ABOUT THIS TASK => Exactly as written, reproduce the lines from the beginning of the data through the line containing "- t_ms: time"; the pictures are not reproduced.

INFORMATION PROVIDED =>
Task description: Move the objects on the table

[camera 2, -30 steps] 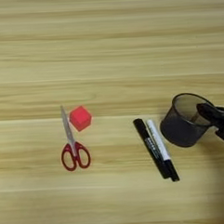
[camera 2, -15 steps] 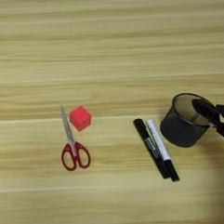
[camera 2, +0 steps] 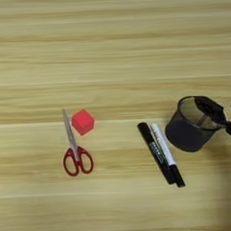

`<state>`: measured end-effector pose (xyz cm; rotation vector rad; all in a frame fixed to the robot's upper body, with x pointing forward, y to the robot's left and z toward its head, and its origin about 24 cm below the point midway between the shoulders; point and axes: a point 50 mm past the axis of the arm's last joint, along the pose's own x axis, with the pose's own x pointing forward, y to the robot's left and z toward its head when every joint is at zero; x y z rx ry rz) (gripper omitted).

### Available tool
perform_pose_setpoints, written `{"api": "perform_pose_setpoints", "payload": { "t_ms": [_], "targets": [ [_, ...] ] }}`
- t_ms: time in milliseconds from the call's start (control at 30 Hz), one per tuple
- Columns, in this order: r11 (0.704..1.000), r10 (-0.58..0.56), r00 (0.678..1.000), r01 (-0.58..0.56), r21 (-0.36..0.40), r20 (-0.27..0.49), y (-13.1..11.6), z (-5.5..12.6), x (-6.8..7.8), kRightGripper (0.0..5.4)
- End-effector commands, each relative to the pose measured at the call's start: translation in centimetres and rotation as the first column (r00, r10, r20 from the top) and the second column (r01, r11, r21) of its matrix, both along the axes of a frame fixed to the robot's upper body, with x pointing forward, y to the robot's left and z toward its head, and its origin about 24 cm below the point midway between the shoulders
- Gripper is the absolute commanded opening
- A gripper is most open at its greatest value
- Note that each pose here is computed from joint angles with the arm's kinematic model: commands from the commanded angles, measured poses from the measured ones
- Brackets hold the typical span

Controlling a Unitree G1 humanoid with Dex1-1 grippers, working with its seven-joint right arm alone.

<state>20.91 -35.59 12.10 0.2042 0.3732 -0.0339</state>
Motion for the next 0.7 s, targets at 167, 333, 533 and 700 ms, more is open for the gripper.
{"api": "perform_pose_setpoints", "payload": {
  "t_ms": [167,333,533,700],
  "targets": [
    [0.991,0.03,0.99,-0.012,-0.134,0.136,0.3,4.1,0.1,5.38],
    [0.99,0.04,0.989,-0.02,-0.139,0.144,0.7,4.3,-0.1,5.38],
    [0.989,0.047,0.986,-0.023,-0.144,0.162,1.0,4.7,-0.3,5.38],
    [0.986,0.082,0.978,-0.052,-0.159,0.191,2.0,5.1,-0.7,5.38]
  ]
}}
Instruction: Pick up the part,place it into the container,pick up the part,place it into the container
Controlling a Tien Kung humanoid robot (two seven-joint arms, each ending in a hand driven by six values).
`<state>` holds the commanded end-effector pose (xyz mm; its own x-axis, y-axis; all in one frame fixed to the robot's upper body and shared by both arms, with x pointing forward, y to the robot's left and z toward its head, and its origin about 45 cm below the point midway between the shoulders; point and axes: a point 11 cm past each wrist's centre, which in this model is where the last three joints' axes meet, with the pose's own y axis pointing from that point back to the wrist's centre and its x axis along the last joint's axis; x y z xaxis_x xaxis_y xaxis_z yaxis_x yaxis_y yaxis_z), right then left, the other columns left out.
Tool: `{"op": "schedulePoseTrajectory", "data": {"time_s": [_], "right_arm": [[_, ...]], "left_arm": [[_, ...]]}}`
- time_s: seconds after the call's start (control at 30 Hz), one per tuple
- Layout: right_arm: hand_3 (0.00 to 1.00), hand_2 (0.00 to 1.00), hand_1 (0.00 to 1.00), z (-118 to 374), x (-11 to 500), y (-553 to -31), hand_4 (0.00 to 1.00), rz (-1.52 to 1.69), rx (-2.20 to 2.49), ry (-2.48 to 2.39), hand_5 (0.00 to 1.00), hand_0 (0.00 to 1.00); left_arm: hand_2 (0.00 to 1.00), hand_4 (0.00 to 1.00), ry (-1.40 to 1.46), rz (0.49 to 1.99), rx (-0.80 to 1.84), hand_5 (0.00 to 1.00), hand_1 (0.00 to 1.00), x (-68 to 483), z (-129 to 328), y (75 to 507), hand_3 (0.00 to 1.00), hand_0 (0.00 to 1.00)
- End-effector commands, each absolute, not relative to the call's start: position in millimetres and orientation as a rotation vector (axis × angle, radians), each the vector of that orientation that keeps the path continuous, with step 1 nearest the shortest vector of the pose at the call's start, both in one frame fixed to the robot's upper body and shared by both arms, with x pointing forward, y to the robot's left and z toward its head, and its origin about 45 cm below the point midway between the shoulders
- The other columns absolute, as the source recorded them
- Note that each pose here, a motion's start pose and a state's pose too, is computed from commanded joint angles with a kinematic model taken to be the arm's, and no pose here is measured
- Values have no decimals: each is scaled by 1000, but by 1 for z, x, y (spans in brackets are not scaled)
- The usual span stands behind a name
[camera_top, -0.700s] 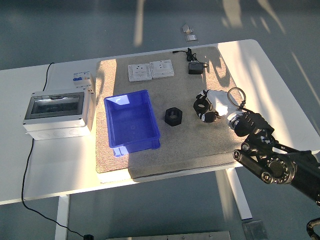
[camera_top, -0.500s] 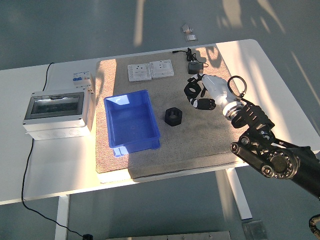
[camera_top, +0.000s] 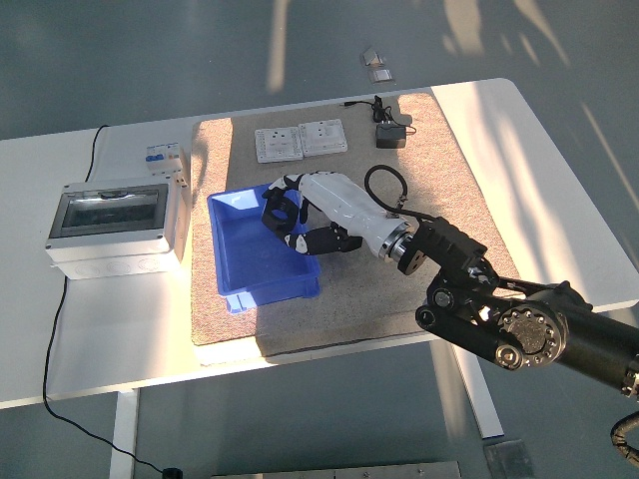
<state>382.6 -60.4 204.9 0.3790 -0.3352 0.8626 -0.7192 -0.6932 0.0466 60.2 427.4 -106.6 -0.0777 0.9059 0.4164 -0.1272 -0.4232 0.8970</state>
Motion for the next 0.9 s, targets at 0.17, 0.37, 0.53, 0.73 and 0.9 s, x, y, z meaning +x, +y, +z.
{"op": "schedulePoseTrajectory", "data": {"time_s": [0.17, 0.37, 0.53, 0.73, 0.9], "right_arm": [[701, 814, 844, 197, 379, -58, 365, 1245, 2222, -868, 4, 998], [723, 856, 914, 191, 374, -55, 374, 1238, 2223, -823, 27, 998], [723, 856, 914, 187, 376, -56, 374, 1211, 2199, -796, 27, 998], [749, 882, 954, 186, 378, -58, 415, 1203, 2176, -783, 132, 998], [754, 891, 958, 186, 379, -59, 441, 1206, 2161, -784, 213, 998]], "left_arm": [[640, 761, 898, 1622, 1384, 854, 657, 59, -106, 428, 754, 672], [639, 762, 897, 1622, 1385, 854, 657, 58, -106, 429, 754, 672], [639, 762, 896, 1625, 1384, 854, 657, 59, -106, 429, 754, 672], [639, 765, 895, 1627, 1382, 853, 657, 60, -106, 429, 754, 672], [639, 766, 894, 1628, 1382, 853, 657, 61, -106, 430, 754, 671]]}}
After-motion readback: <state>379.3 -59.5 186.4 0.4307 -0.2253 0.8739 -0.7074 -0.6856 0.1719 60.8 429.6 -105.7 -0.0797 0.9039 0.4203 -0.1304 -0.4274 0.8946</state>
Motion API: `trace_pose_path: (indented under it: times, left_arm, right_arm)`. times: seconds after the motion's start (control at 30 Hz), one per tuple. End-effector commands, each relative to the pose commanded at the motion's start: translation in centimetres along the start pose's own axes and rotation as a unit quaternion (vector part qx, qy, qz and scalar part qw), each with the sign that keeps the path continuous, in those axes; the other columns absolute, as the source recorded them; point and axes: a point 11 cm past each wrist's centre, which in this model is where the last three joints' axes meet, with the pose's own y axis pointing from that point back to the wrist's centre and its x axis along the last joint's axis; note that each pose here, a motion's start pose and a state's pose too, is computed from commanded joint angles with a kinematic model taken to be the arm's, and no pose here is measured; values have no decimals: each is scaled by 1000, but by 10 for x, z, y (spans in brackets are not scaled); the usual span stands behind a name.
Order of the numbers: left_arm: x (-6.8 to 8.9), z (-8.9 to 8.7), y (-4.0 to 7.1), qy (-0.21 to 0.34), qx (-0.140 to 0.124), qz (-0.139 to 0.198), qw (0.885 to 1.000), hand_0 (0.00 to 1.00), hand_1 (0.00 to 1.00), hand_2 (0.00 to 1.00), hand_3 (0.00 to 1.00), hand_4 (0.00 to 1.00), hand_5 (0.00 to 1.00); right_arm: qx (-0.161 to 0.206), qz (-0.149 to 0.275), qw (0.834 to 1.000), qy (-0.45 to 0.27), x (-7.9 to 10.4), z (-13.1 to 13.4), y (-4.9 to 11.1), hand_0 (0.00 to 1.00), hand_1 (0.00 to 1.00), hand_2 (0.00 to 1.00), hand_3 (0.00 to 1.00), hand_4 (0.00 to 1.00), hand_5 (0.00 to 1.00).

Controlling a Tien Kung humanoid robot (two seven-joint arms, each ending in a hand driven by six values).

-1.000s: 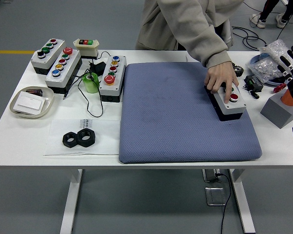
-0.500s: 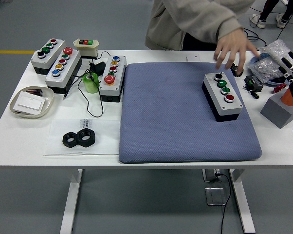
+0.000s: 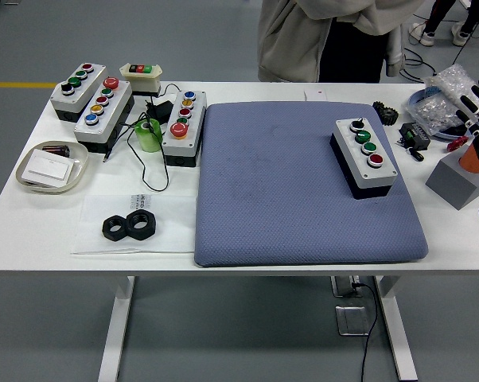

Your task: Pick up the button,place it on the desk,press the button,press the button

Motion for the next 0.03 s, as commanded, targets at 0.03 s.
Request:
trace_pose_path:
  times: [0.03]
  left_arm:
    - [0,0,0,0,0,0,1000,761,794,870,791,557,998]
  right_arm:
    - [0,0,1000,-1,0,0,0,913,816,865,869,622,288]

ANSWER AREA =>
Task description: Move the objects on the table

[camera 2, -30 steps] 
[camera 2, -15 steps] 
[camera 2, +0 steps] 

`<state>`: measured end-effector pose (xyz cm; rotation vector rad; all in a frame fixed to the robot's upper body, with x pointing forward, y to the robot's left and z toward its head, and its origin about 24 cm below the point midway between the shoulders; point and axes: a point 50 mm past the axis of the arm's last joint, along the pose's own x axis, with the pose's own x pointing forward, y to the robot's left and z toward its head when every joint is at zero; x y z rx ry rz) (gripper omitted).

### Available tool
perform_pose_setpoints, written `{"api": "perform_pose_setpoints", "payload": { "t_ms": [_], "targets": [ [_, ...] ] }}`
- t_ms: time in milliseconds from the call's start (control at 30 Hz), one per tuple

The answer requires no additions.